I often say there is no narrative in the Midwest.
Farm wife: “Town is nicer.”
Worker: “Ate vanilla at Blue Bunny (an ice cream factory) every day for 40 years.”
It was very difficult to get hold of a story when I was growing up.
People need narrative. At the University of Toronto, psychologist Maja Djikic and two colleagues did a study of 100 students indicating that those who have just read a short story are more comfortable with ambiguity than those who have just read an essay.
Midwesterners, too, are starved for narrative, even those who claim they don’t read fiction. A Prairie Home Companion is popular on NPR. Fans follow Garrison Keillor from Minnesota to Ames, Omaha, and Madison, wanting to hear his radio show live. I once absent-mindedly said A Prairie Home Companion was sentimental, and had to renege when several people bristled and claimed our city was like Lake Wobegone. (It is not.)
I turned to books long ago.
Some of the best Midwestern writers come from Nebraska. Pulitzer Prize winner Willa Cather, raised in Red Cloud, Nebraska (a fascinating place to visit), had to leave Nebraska to write her masterpieces, The Professor’s House, the story of a disenchanted middle-aged professor, and A Lost Lady, a novel about a charming, if desperate, woman stuck in a small town after her husband’s bank fails. These two novels are well-plotted but more ambiguous than Our Antonia, a book often chosen as a school text.
Bess Streeter Aldrich, who lived for many years in Elmwood, Nebraska, was a very popular writer of the 1920s and ’30s. The first few chapters of her best book, A Lantern in Her Hand, ramble a bit, but this excellent novel, a historical record of pioneer women’s lives, picks up momentum as it goes on.

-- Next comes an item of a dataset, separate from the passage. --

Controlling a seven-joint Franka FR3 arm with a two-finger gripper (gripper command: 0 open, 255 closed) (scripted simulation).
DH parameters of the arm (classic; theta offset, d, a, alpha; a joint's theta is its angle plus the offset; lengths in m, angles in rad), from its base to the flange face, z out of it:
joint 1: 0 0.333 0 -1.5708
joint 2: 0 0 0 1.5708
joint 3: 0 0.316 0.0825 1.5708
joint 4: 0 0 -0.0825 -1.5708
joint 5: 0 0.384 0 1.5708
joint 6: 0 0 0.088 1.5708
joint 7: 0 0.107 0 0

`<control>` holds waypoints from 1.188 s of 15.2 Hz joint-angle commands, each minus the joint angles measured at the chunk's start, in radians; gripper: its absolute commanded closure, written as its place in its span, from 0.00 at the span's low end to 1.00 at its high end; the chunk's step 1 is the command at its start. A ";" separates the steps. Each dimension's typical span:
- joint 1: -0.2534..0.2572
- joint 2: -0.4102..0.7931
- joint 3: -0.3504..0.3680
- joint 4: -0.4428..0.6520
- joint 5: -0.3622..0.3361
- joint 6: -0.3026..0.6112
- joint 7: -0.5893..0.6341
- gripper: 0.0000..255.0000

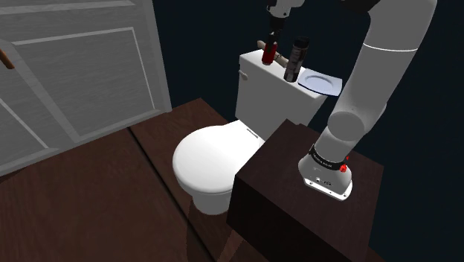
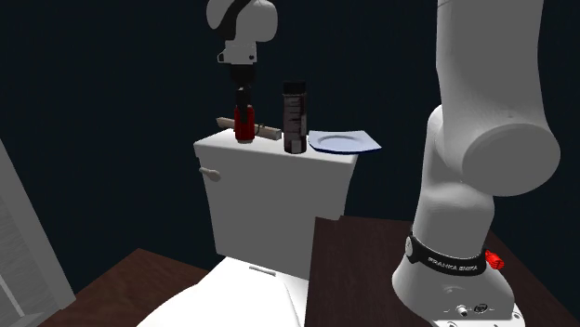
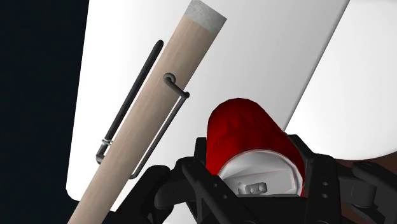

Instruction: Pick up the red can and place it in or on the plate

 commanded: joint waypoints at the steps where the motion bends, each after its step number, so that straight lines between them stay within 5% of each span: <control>1: 0.000 0.000 0.000 0.000 0.000 0.000 0.000 1.00; 18: 0.002 -0.036 -0.005 0.147 -0.023 -0.178 0.017 1.00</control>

Margaret Wilson, who was born in Traer, Iowa, won the Pulitzer in 1924 for her forgotten novel, The Able McLaughlins, a story of a rape and its consequences. Wilson has a uniquely philosophical point of view: she graduated from the University of Chicago, worked as a missionary in India, and returned to Chicago and attended Divinity School before she began to write short stories and novels in the 1920s.

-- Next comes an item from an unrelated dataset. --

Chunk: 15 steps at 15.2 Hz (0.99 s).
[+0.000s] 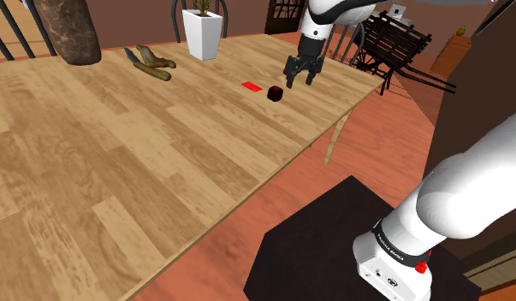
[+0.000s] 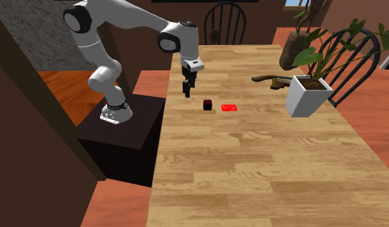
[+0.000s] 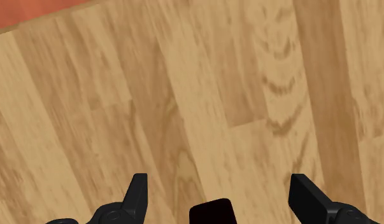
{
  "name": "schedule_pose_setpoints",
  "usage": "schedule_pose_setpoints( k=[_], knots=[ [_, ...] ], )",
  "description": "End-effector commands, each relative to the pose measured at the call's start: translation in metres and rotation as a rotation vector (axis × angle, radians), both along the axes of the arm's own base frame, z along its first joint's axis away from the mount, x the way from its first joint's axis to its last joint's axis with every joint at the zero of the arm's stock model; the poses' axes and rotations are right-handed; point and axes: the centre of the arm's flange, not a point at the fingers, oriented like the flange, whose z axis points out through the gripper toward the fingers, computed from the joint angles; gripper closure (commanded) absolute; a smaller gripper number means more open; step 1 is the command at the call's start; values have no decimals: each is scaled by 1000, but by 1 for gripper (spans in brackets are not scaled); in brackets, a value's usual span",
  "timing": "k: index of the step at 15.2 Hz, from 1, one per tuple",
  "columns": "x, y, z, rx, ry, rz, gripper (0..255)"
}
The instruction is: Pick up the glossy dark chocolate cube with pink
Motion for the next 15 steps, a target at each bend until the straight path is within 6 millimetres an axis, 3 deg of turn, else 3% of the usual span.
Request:
schedule_pose_setpoints(
  k=[1, 5, 13, 15],
  knots=[
    [24, 1, -13, 4, -8, 7, 0],
    [70, -1, -35, 11, -23, 19, 0],
    [73, -1, -76, 12, -24, 20, 0],
    [73, -1, -76, 12, -24, 20, 0]
  ],
)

If Virago had an American imprint, Wilson’s books might well be revived. Wilson’s language, though unassuming and plain, is layered skillfully into the deft storytelling of her moving, radical novels as she reflects on social justice. Her 1937 novel, The Law and the McLaughlins, a sequel to The Able McLaughlins, is a fascinating moral consideration of capital punishment. It is a Greek tragedy, set in Iowa.
In 1868 Willy McLaughlin, a farmer, is following wolf tracks when he finds two dead men hanging from a tree. The woods are so far from any road that he thinks he is hallucinating. But he goes closer, and the bodies are real.
The Squire (his uncle), the sheriff, the coroner, and his father (a Justice of the Peace) gather to identify the corpses. They want “justice”–to track down the killers, try them in a court, and hang them.
But no one can identify the dead. Finally they learn the men had been horse thieves, and the three killers were the horse owners.
The women are from the beginning appalled. They think of the wives of the men lynched, and the wives of the criminals. Mrs. McNair, who with her husband had unwittingly fed and sheltered the killers during a rainstorm, refuses to identify them. Like the women in a Greek tragedy, they lament, grieve, and repeat that killing more men will not bring back the dead.
The sheriff plans to catch the perpetrators at the funeral of the dying wife of one of the men. The men have been hidden by their community 50 miles away.
Jean, Willy’s sister, is particularly disturbed when she hears this plan. When her brother says it’s a war between the law and evildoers, Jean says,
Well, when we get the vote we’ll change all that! We’ll arrange to let women die in peace, if their men do break the law…. If I thought they would do such an evil thing, I would write to the woman and warn her! ‘Plan to go away some place and die where the sheriff can’t see you,’ I’d write her. I have a mind to do it!”
Throughout the book, women deplore the unfairness of capital punishment. Jean takes a stand, hopes to help the men break out of jail, and learns the real story of the murder. A Congregationalist minister speaks out against capital punishment, pointing out that the Iowa pioneers, who came from Scotland, New England, and other places, have known civilization and justice, but the minds of the next generation will be poisoned if the law is not observed.
Graham Greene wrote in a review: “She has an admirable gift for very simple direct narrative, and her theme has always been passionately realized in terms of human beings…. we are always aware of a writer of fine moral discrimination and a passionate awareness of individual suffering.”